Change the time signature remove the score elements

• Mar 17, 2015 - 17:53
Type
Functional
Severity
S1 - Blocker
Status
duplicate
Regression
No
Workaround
No
Project

MuseScore 2.0 RC
Change the time signature removed the system jumps, page breaks sections breaks... and others.

Either this partition with sections breaks :

Disparition 1.png

Add time sig. between second and third :

Disparition 2.png

Add time sig. between first and second :

Disparition 3.png

If change time sig. of the score : system jumps ( page breaks ) and section breaks are removed. Note : double barline also are removed ( and corrupts bars ? )

Disparition 4.png

Sections fuyantes.mscz

Attachment Size
Disparition 1.png 15.67 KB
Disparition 2.png 15.58 KB
Disparition 3.png 14.93 KB
Disparition 4.png 14.93 KB
Sections fuyantes.mscz 4.06 KB

Comments

This is a known and to some extend unavoid limitation of time signature changes. Now that measures are re-written to reflow notes across the barlines, usually changing the number of measures as well as which notes are in which measure, there is no particular way to know where it would make sense to add the breaks - the old measures are simply gone.

However, it would at least make sense to stop rewriting time signatures at a section break. See #47356: Change of time signature removes subsequent section break.

Initially it is not about to change a time signature or change the number of measures, but having to repair a file having undergone corruption when loading on MuseScore 2.0RC ( discordance between the time signature displayed and real time signature ).

And that is perhaps more serious than you think because it seems to be related to this problem:
http://musescore.org/en/node/51146

If the following sections have the same time signature is a more distant section which can be corrupted without being noticed with big inconvenience to the reopening of the file.

View thread in the French forum :
http://musescore.org/fr/node/51131
http://musescore.org/fr/node/51076

Status (old) duplicate needs info

The problem in #51146: The change of a time signature before an inserted frame causes corruption is not related and in any case is already fixed.

You speak of corruption, but you haven't posted any steps to reproduce any sort of corruption, nor does the image you posted appear to show any. If you have some evidence of corruption, please post the precise steps to reproduce ASAP, because time is running out to fix critical bugs for 2.0.

But again, let us be clear: the fact that changing time signature means barline are no longer in the same place, and that means breaks and barline lines can no longer make sense. We could try to *guess* which of the new barlines - barliens that did not exist before - should perhaps get breaks or double bars to make up for the ones that no longer exist - but there is pretty much no way we'd guess right, so it would be twice as much work to fix. You'd have to delete the wrong guesses we inseerted before inserting the correct breaks and double bars. I don't think it would save you time on average. So, as a feature request, sure, we could implement as "guess where the suer wants to insert new breaks and double bars" facility, but lack of this feature is not a bug, and I suspect if you had the feature you'd end up cursing it as often as you thanked it.

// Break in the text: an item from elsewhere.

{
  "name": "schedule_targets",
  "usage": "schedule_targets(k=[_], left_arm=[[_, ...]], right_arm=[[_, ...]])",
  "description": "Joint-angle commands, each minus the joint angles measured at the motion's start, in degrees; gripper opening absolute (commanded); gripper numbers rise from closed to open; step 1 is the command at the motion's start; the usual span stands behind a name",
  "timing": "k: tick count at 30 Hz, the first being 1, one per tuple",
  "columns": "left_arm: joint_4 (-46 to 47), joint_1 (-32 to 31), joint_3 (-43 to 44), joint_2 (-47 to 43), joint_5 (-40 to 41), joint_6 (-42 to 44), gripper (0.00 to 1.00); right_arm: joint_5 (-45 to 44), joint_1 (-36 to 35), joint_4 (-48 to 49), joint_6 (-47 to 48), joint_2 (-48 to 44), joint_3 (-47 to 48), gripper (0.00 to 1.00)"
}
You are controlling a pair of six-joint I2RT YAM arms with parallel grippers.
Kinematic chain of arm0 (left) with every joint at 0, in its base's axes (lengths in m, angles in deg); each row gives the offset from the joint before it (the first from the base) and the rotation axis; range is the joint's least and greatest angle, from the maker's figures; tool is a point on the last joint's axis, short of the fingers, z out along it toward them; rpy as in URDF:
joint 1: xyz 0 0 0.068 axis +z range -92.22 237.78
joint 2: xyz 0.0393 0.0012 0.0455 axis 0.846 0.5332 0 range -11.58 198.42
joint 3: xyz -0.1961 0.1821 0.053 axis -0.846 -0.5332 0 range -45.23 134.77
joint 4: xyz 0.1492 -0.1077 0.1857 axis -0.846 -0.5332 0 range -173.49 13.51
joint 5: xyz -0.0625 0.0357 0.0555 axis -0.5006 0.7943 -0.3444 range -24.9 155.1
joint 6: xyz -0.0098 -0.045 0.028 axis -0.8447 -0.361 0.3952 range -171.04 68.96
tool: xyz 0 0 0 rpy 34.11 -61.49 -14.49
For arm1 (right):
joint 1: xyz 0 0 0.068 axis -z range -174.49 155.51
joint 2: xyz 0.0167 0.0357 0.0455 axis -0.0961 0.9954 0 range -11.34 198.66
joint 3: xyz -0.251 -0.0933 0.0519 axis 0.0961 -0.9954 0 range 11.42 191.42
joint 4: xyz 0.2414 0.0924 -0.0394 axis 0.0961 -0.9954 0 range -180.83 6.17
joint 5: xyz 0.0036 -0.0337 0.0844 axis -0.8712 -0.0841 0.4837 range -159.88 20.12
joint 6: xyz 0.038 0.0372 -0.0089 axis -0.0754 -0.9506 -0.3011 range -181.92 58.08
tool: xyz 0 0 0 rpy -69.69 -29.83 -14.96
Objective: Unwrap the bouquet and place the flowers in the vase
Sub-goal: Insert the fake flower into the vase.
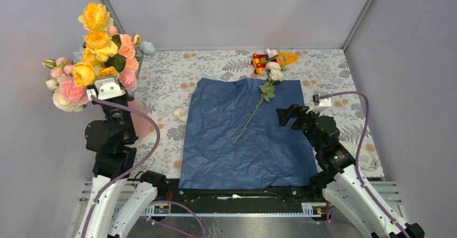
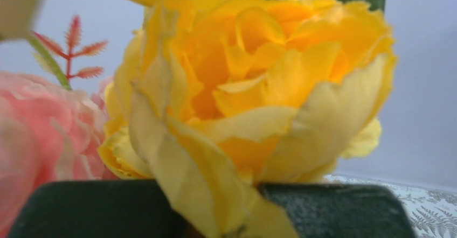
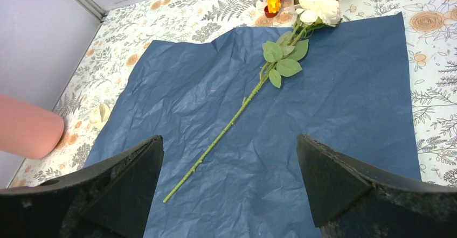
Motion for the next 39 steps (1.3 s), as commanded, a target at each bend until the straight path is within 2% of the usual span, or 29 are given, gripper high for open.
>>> schedule_targets(k=[1,8,28,39], left_arm=[[1.0,0.5,-2.1,-1.0,5.4,-2.0,0.0],[4.2,0.5,-5.4,-4.1,8.5,-1.1,0.0],[-2.1,0.5,-9.5,-6.3,10.8,-3.4,0.0],[-6.4,0.5,-6.5,-7.1,8.2,-5.1,0.2]], right_arm=[[0.7,0.3,1.5,0.0,-0.3,0.0,1.0],[0.8,0.3,1.6,-0.2,-0.3,-0.2,1.0],[0.8,0.3,1.5,-0.1,-0.1,-0.3,1.0],[2.6,0.3,2.1,0.3,0.1,-0.2,1.0]])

The only real bug here is that time signature change does not stop at the section breaks. And, if you have some sort of corruption that you can post precise steps to reproduce.

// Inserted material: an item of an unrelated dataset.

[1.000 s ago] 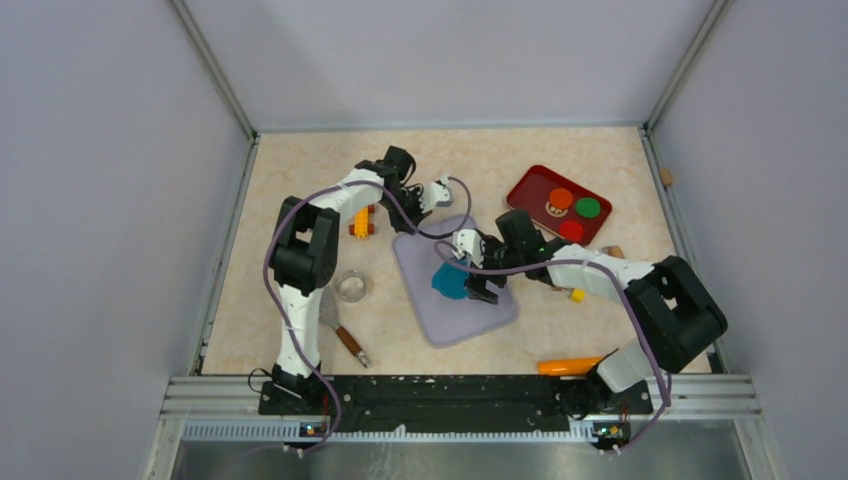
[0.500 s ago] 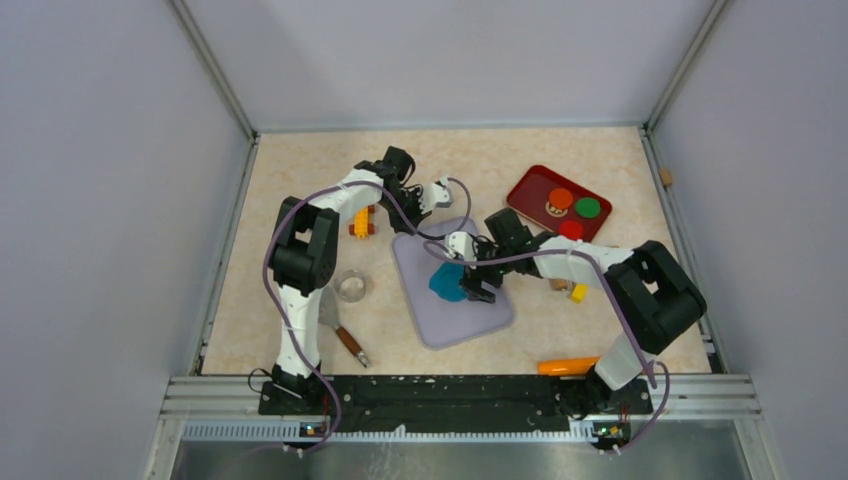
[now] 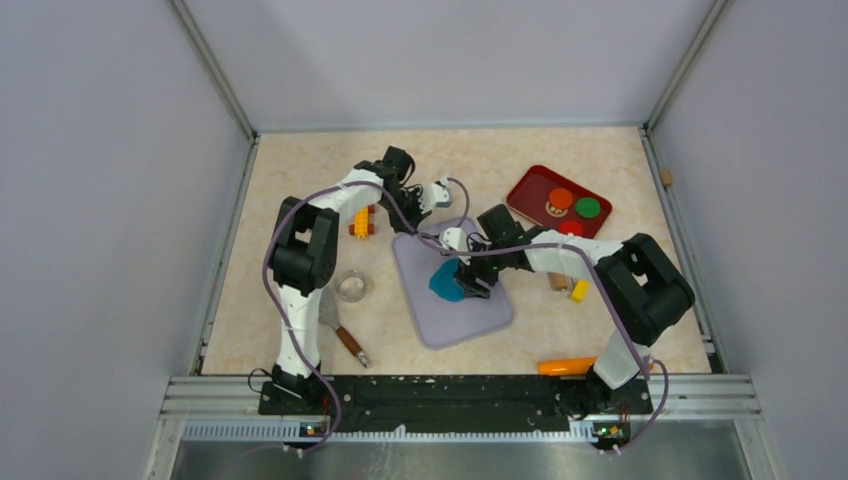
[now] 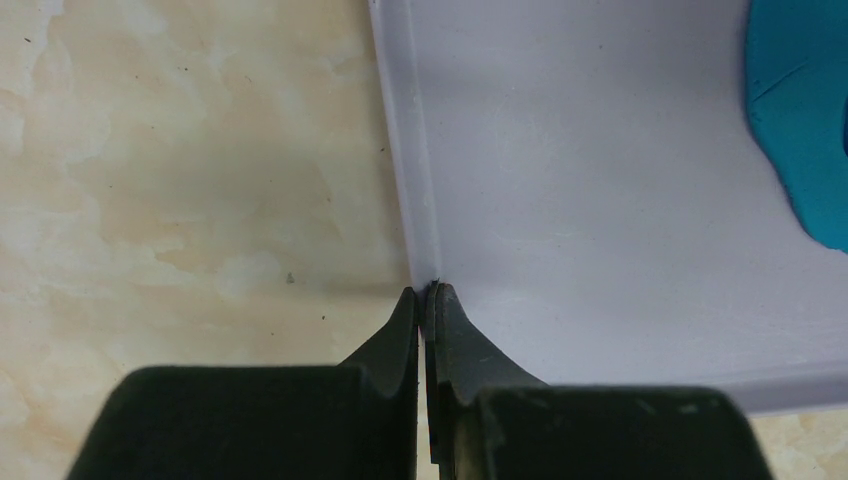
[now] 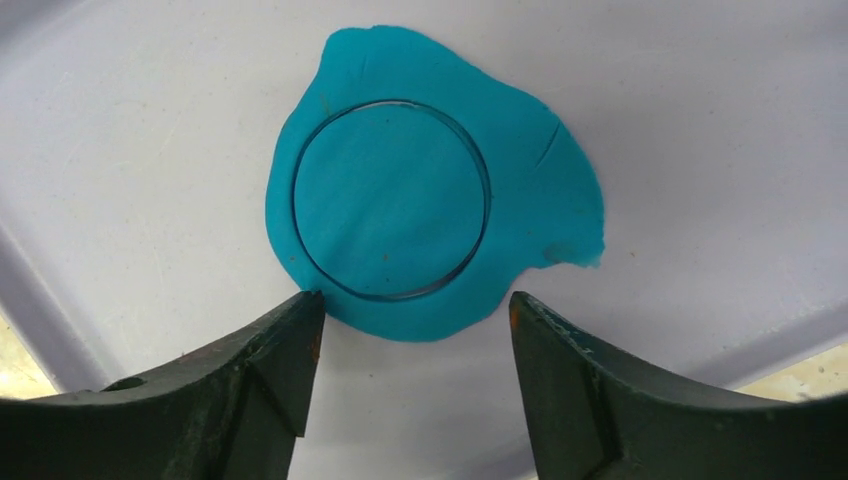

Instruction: Roll out the dumpling wrappers from the dough

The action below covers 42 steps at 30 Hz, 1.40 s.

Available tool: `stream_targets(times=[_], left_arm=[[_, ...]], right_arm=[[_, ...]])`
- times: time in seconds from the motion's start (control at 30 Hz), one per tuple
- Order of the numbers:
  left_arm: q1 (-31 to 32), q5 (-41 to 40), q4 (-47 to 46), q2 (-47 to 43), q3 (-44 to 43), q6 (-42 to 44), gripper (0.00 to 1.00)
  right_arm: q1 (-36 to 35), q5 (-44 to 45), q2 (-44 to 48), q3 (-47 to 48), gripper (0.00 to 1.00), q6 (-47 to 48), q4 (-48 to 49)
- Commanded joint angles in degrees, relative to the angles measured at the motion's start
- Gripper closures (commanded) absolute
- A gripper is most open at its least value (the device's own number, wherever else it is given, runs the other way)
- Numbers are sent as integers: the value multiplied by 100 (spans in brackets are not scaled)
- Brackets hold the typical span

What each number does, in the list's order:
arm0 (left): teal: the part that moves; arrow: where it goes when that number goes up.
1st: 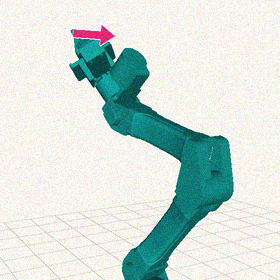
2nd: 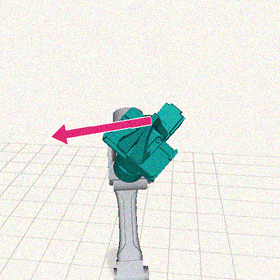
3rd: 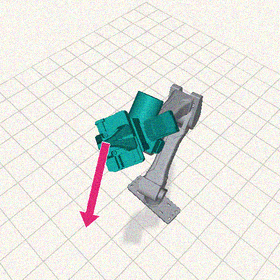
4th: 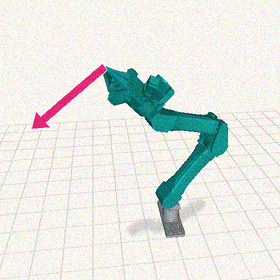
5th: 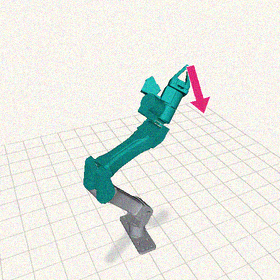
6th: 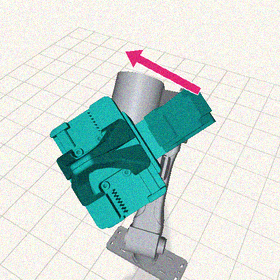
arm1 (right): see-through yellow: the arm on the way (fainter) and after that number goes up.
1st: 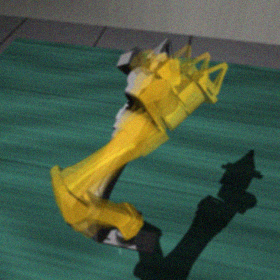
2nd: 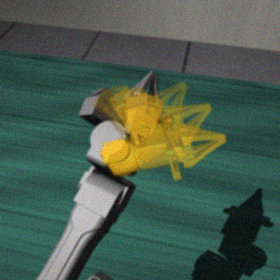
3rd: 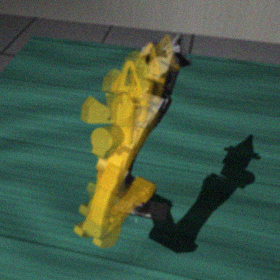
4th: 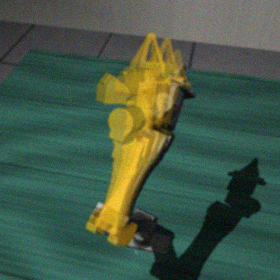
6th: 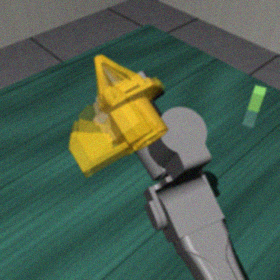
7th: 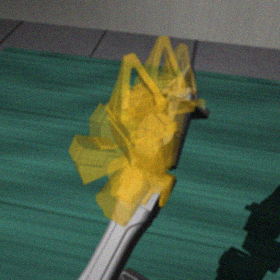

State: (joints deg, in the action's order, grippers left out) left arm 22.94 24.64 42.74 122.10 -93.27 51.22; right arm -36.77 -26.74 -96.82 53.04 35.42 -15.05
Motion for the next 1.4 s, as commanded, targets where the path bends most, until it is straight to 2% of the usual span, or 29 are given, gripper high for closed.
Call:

I think we do not understand (bad translation with Google no doubt?). I just want to point out that a correction must not lead to other corruptions. A section must be autonomous for the indication of time (we agree on this point) and number of measures to allow precisely a time signature change (and therefore the number of measures) possible without compromising other sections.

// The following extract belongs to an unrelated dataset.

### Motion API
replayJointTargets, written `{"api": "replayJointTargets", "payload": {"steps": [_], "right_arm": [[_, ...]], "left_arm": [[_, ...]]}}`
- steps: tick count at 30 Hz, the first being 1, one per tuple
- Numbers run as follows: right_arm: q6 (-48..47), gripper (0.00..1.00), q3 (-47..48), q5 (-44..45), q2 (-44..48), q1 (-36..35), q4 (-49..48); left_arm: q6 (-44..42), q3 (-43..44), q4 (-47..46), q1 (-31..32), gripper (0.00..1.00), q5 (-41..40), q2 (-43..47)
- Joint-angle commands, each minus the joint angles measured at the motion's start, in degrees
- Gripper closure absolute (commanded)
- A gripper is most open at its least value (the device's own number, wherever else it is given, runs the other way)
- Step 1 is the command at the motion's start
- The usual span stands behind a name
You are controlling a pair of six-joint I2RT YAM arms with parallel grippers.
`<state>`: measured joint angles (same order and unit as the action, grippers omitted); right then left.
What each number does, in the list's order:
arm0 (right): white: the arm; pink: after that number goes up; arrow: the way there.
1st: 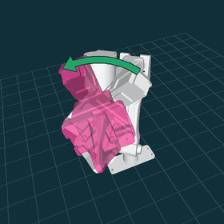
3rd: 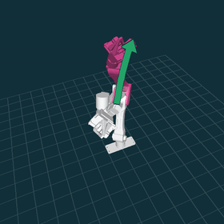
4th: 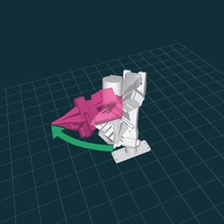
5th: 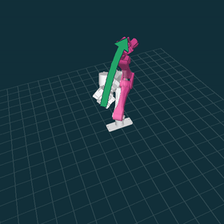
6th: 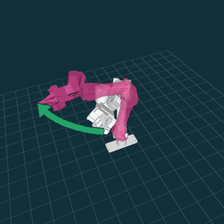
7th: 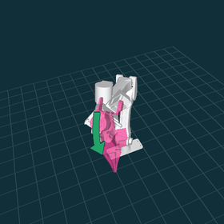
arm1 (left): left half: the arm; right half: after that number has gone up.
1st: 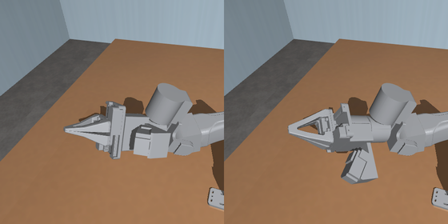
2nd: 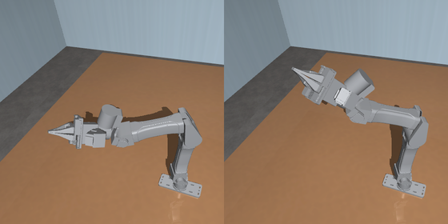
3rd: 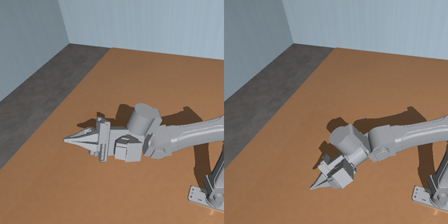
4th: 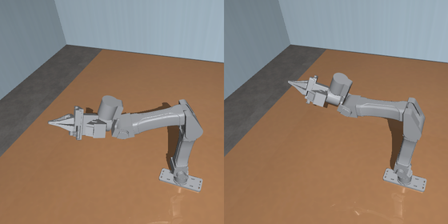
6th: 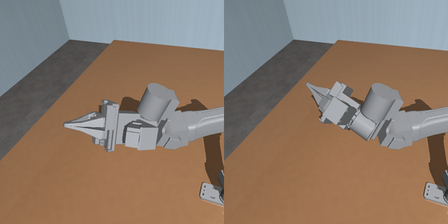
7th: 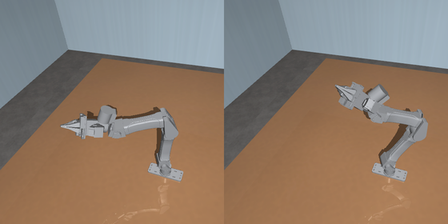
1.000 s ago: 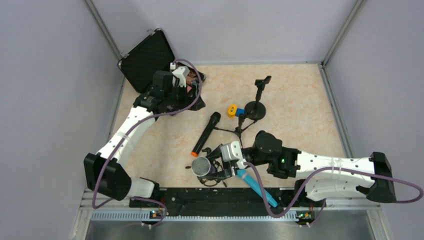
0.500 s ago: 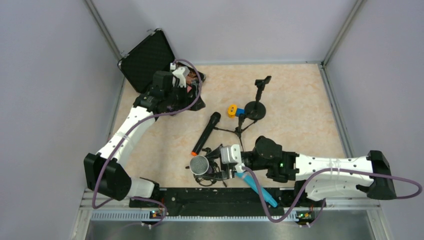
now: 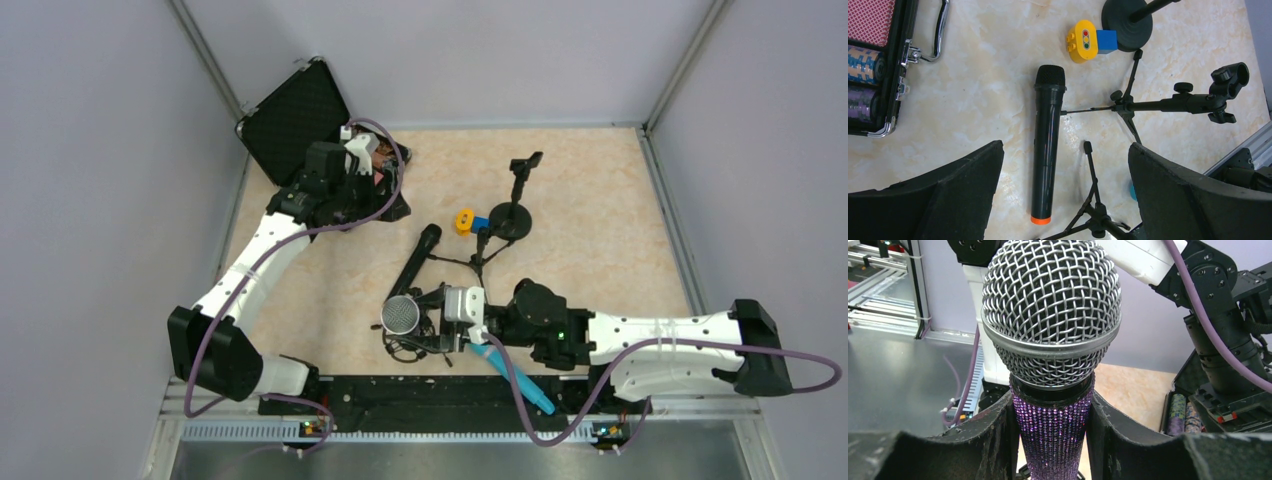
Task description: Attach the microphones to the stand
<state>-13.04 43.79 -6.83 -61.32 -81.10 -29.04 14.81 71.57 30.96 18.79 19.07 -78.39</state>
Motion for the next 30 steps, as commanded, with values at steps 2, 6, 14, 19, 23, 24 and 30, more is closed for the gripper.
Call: {"api": "replayJointTargets", "payload": {"steps": [2, 6, 14, 19, 23, 24, 30], "right_arm": [[-3.9, 1.00, 1.9, -3.2, 1.6, 0.0, -5.9], [-2.7, 1.00, 2.1, -4.6, 1.9, -0.1, -7.0], [0.0, 1.00, 2.7, -2.2, 2.9, -0.1, -4.6], [2.6, 1.00, 2.2, -1.4, 3.3, -0.1, -3.6], [2.4, 1.00, 0.7, 0.8, 3.0, 0.0, -4.1], [2.0, 1.00, 0.3, 1.5, 2.9, 0.0, -4.3], [0.9, 1.00, -0.3, 4.2, 0.4, -0.1, -5.2]], "left_arm": [[-0.9, 1.0, -0.9, -0.1, 0.01, 1.1, -0.4], [-0.9, 1.0, -1.0, -0.1, 0.01, 1.0, -0.3], [-0.9, 1.0, -1.0, -0.1, 0.01, 1.2, -0.6], [-0.9, 1.0, -0.9, -0.1, 0.01, 1.7, -0.9], [-1.0, 1.1, -0.8, -0.1, 0.02, 1.5, -0.8], [-1.0, 1.2, -0.8, -0.1, 0.02, 1.4, -0.8], [-1.0, 1.3, -0.7, -0.1, 0.01, 1.4, -1.1]]}}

More simply: with MuseScore 2.0RC in the presence of section breaks, it does not seem easy to restore a corrupted partition.

I've looked at this a little. Stopping at the section break is the easy part. Slightly tricker is reinserting the break on the new last measure of the section, and slightly trickier still is re-establishing the time signature after the break if there wasn't one already. Probably not too hard, though, if you know what you are doing.

Note that this issue occurs even if the time signature change is from (e.g.) 4/4 to 2/2, where there is no note re-flow and no ambiguity about where the elements should occur after the change. Given that changes like these are probably the most likely time signature changes one would make in an existing score, perhaps an effort should be made to preserve the score elements in such cases.